====== SOURCE RECORDS ======

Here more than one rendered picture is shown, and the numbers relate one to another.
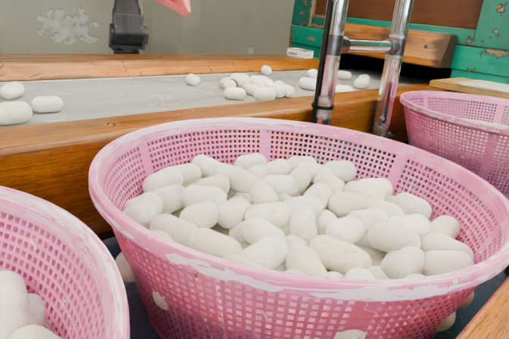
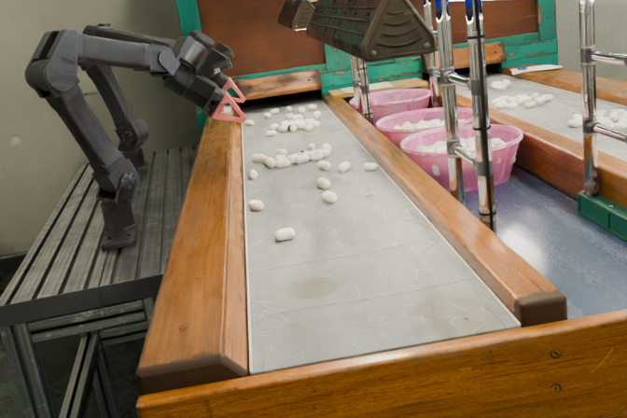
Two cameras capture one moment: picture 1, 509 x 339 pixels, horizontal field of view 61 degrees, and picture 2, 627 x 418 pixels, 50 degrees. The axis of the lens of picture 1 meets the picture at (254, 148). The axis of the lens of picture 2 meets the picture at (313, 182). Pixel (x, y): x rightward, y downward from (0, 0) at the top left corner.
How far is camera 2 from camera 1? 1.64 m
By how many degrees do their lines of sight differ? 45
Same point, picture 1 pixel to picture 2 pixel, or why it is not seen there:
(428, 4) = (292, 56)
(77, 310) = not seen: hidden behind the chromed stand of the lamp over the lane
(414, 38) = (299, 77)
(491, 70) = (341, 82)
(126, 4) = (131, 114)
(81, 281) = not seen: hidden behind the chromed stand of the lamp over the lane
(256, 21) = (12, 106)
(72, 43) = not seen: outside the picture
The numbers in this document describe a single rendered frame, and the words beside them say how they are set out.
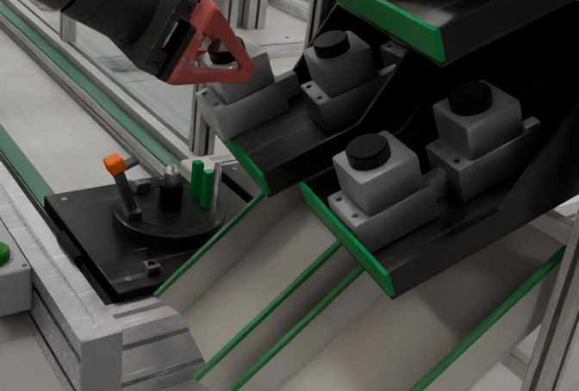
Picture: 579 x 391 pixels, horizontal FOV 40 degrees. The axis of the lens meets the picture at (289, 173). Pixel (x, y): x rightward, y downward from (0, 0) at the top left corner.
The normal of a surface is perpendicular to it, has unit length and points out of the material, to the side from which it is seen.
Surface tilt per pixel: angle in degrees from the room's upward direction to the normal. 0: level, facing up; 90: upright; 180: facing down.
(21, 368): 0
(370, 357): 45
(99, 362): 90
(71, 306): 0
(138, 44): 62
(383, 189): 90
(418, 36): 115
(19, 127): 0
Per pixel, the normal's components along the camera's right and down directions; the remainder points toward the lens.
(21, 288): 0.56, 0.42
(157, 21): -0.71, -0.33
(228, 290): -0.55, -0.58
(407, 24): -0.87, 0.45
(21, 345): 0.12, -0.89
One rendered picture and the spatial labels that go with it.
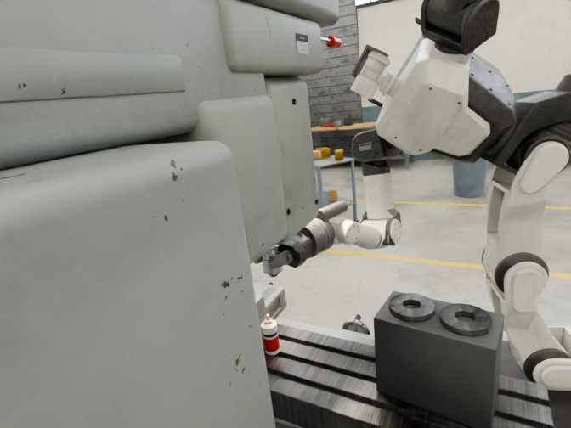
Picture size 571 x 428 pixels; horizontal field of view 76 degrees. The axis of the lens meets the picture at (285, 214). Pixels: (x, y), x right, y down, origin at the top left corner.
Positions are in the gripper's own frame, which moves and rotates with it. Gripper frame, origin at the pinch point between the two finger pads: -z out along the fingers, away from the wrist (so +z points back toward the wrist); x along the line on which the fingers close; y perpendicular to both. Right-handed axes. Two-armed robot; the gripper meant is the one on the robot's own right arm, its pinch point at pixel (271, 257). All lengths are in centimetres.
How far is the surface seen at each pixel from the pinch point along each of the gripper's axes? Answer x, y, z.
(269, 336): -2.4, 21.8, -2.4
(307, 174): 8.5, -19.3, 6.1
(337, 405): 20.4, 27.6, -3.6
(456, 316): 36.7, 8.8, 14.8
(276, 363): 0.5, 27.6, -3.5
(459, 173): -145, 95, 449
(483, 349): 43.6, 9.6, 9.3
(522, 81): -159, -7, 738
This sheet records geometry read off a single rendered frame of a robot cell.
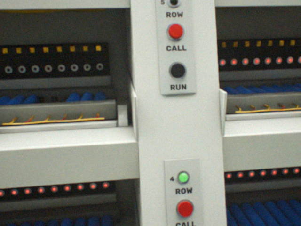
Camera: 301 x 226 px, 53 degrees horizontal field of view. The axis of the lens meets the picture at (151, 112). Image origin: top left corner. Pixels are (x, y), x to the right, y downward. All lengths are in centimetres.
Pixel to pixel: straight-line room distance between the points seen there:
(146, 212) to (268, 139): 16
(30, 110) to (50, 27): 20
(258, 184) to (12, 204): 41
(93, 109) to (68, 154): 9
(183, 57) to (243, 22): 28
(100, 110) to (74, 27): 20
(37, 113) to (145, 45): 17
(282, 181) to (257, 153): 22
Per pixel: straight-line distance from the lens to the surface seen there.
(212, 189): 35
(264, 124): 40
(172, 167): 33
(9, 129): 39
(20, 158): 35
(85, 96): 45
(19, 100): 48
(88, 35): 55
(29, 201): 53
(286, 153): 39
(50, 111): 40
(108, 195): 51
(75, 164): 34
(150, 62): 33
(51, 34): 56
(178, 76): 33
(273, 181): 57
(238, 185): 55
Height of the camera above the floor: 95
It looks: 1 degrees up
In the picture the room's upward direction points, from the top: 3 degrees counter-clockwise
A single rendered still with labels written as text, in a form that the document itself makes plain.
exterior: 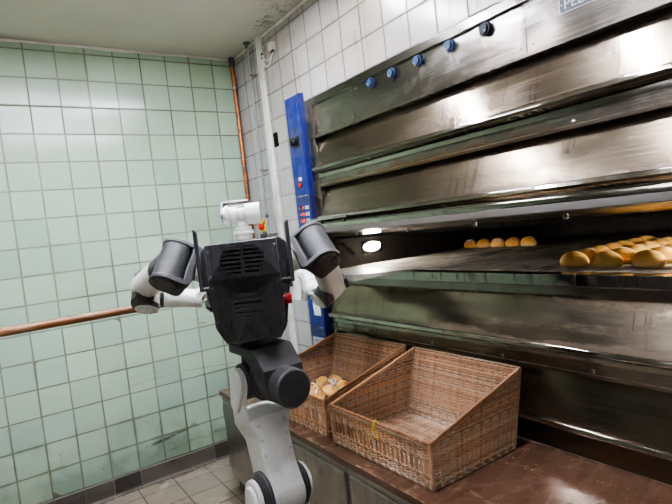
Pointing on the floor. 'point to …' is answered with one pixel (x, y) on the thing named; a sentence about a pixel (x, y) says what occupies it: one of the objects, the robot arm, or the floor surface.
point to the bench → (542, 466)
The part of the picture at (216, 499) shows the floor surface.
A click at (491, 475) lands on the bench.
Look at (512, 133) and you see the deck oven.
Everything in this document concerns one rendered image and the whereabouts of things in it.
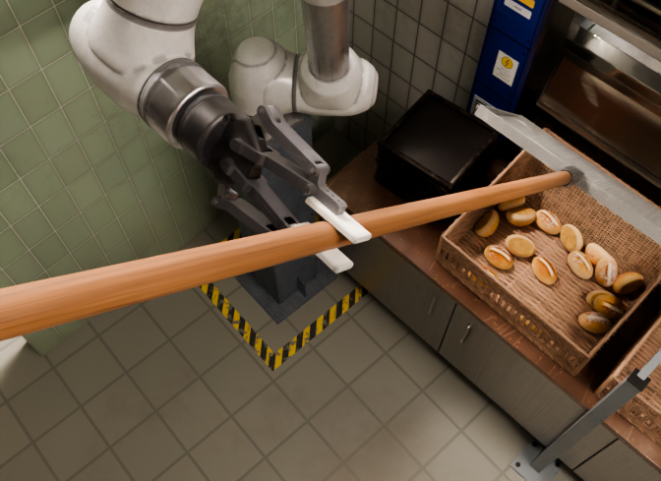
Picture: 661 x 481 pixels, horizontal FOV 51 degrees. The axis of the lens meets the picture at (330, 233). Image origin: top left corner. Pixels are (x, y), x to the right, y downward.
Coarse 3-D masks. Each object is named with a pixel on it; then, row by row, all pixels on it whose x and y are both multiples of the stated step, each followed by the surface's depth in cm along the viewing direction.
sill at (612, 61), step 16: (576, 32) 193; (576, 48) 192; (592, 48) 190; (608, 48) 190; (592, 64) 192; (608, 64) 188; (624, 64) 187; (640, 64) 187; (624, 80) 187; (640, 80) 184; (656, 80) 184; (656, 96) 183
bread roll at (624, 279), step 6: (618, 276) 216; (624, 276) 214; (630, 276) 213; (636, 276) 214; (642, 276) 215; (618, 282) 214; (624, 282) 213; (630, 282) 213; (636, 282) 214; (642, 282) 215; (618, 288) 214; (624, 288) 214; (630, 288) 215; (636, 288) 216
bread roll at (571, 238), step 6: (564, 228) 225; (570, 228) 223; (576, 228) 223; (564, 234) 224; (570, 234) 222; (576, 234) 221; (564, 240) 224; (570, 240) 222; (576, 240) 220; (582, 240) 221; (570, 246) 222; (576, 246) 220
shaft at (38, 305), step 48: (480, 192) 103; (528, 192) 122; (240, 240) 58; (288, 240) 62; (336, 240) 69; (0, 288) 41; (48, 288) 42; (96, 288) 45; (144, 288) 48; (0, 336) 39
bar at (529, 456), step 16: (656, 352) 166; (624, 384) 168; (640, 384) 166; (608, 400) 179; (624, 400) 173; (592, 416) 190; (608, 416) 184; (576, 432) 204; (528, 448) 251; (544, 448) 251; (560, 448) 219; (512, 464) 248; (528, 464) 248; (544, 464) 237; (560, 464) 248; (528, 480) 245; (544, 480) 245

======

◆ AIM OF THE TASK ◆
From the material above, copy out every line bearing the string "between".

◆ RESPONSE AREA ◆
Positions are in the gripper's own frame, which moves and rotates with it. Gripper frame, origin at the pinch point between the two finger pads: -z out along the fingers, away from the wrist (so +z points back toward the wrist); x along the line on which the fingers close; y perpendicular to both. Right-handed axes. Two-armed robot; the gripper meant is the one on the robot's own right arm, its pinch point at pixel (271, 257). All lengths are in centimetres.
Pixel to pixel: straight-line room distance between the points seen there:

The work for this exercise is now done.